It’s been a busy few weeks in our household. We’re in the third week of school, and the routine is setting in for everyone. I’ve talked to a few other moms and we all agree – we feel like we live in the kitchen. Breakfast served, breakfast cleared, pack lunches, get everyone out the door, with lunches in hand. Clean the mess up, then think about dinner, clear dinner, and do it all over again! It’s definitely a new life for us – one that now includes gymnastics, flag football, and nightly homework. It hit me the other day that this is our phase of life for the next 13 years. It’s been fun to watch the kids grow so much in just a few weeks. Even our dinner conversations have grown as their little minds continue to expand and they begin to take more and more responsibility for themselves.
On top of all that, God has thrown open a few doors for me this year. I spent the summer praying, asking for wisdom for how to spend my (little) bit of free time this year. I’ve felt a stirring in my heart to begin to return to my creative roots. If you know my story, you know I spent the a good majority of the first 20 years of my life in front of people using the creative arts to teach. Over the past year, I’ve started to miss it.
I had an idea in my head of what I thought God wanted me to do – writing, speaking, and encouraging women. Then a good friend approached me about storytelling at church over the summer for the elementary group. I never thought of myself as a children’s worker. I thought it might be fun for the summer. So I agreed. And I loved it. Then they needed help this fall. So I prayed about it, and said yes. So twice a month on a Saturday night, I’m on a stage in front of 60-80 kindergarten through 5th graders. They are an awesome group of kids, and I’m excited to be a small part of their journey, encouraging them to dive into God’s Word and begin to understand how to make wise choices now and for the rest of their life.
Then Bible Study Fellowship called, and asked if I’d teach a preschool class. I was very hesitant. I took a week and prayed over it and talked to Ked about it. The time commitment for BSF is high. I really wasn’t sure about teaching preschoolers. I wondered why God kept opening doors to work with kids. At the end of the week I still wasn’t sure to how to answer them. I thought maybe I should say yes, but I told God it would be really nice if He’d let me know for sure if I should or not. A couple hours later, an email came that couldn’t have been a more clear Yes. I gulped, and committed. And it’s already changed me.
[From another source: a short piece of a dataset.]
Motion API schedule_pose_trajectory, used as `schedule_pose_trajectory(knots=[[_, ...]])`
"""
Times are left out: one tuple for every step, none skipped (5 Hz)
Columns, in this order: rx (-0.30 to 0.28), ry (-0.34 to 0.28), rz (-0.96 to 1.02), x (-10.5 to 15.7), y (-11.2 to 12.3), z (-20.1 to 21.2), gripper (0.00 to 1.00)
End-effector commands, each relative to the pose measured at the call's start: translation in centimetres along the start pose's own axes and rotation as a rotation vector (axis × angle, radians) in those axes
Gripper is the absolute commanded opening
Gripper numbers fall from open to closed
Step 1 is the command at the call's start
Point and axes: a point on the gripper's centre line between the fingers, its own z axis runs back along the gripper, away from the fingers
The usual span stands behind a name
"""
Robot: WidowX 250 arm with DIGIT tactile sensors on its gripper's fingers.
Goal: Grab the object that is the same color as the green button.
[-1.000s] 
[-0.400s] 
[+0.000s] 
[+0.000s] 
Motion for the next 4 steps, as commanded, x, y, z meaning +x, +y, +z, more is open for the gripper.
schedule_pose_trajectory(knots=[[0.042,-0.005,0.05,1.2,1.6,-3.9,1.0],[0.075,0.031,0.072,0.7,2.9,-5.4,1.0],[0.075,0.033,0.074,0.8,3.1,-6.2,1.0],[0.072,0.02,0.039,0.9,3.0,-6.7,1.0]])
I haven’t been a storyteller in years, and now, every week I’m doing it at least once, sometimes twice a week. My heart is full and alive, and jumping around inside me with joy. The coolest part is that what I’m teaching is what both my kids are also learning (I’m storyteller in Little Miss’s class at church, and I teach the same thing that T-Rex hears in his class at BSF). I’m also more equipped than ever to have conversations and teaching moments with my kids at home.
The interesting thing is that I wouldn’t have said yes to either of these if they hadn’t come in the order they did. If BSF had contacted me before I’d been in the mode of storytelling at church, I wouldn’t have said yes. If church had contacted me after I committed to BSF, I wouldn’t have said yes. God knew what order my heart needed to be opened.
And then, the very week BSF started, I was contacted about a writing project – something I’ve felt called to do since I was in junior high. And I froze. I started to feel overwhelmed. I don’t know all the details and deadlines of the writing project yet, so I can’t share much. I prayed and prayed, and Ked looked at me and said, “You don’t need to pray about this project, because this is what you’ve been praying about for half your life. This is a very clear gift.”
But yet…I’ve already committed to these 2 storytelling projects this year. I wouldn’t have done either of those if the writing project had come along first. As I counseled with several people I trust, including Ked, they all said it seemed to be God’s leading. But I was fearful of being over committed and especially unqualified for the writing project. Saying yes to God can be quite scary. Then one friend reminded me, “He equips those He calls.” I started to see it. Every BSF lesson has pointed towards this writing project and trusting God’s work through the Holy Spirit. Every storytelling session at church has opened my eyes to something new. I went for a run and the ideas started to flow.
It’s not going to be easy. It’s all going to take an incredible amount of focus, discipline and endurance. I know it will be a battle, and I’d appreciate your prayers. I know I can’t do this on my own. Nor should I ever try.
My friend Susie told me one day, “If God has called you to all of this, He will enable you to get it all done.” The week after she told me that, I saw it happen. Preparing for BSF was a pure joy and didn’t take me near as long as I thought it would. I did some writing and it flowed. I prepared for the story at church and had time leftover. Not to mention, I spent an entire rainy morning building legos, long evenings helping with homework and had extra time in the mornings to snuggle, and managed to make dinner every night. It was like there was a magic time box that made every minute count for 2. It wasn’t me. My tag might be “supergirlamelia” but I’m really not super.
In the process I’ve realized some things will sit by the wayside, so I’ll be blogging here 1-2 times a week. I’ll still be at Circle of Friends every Wednesday. I will definitely post here once things are finalized with the writing project and I can share a few details, and would so appreciate your prayers. It’s an exciting and quite scary time. Everyday, I’m trusting God to lead.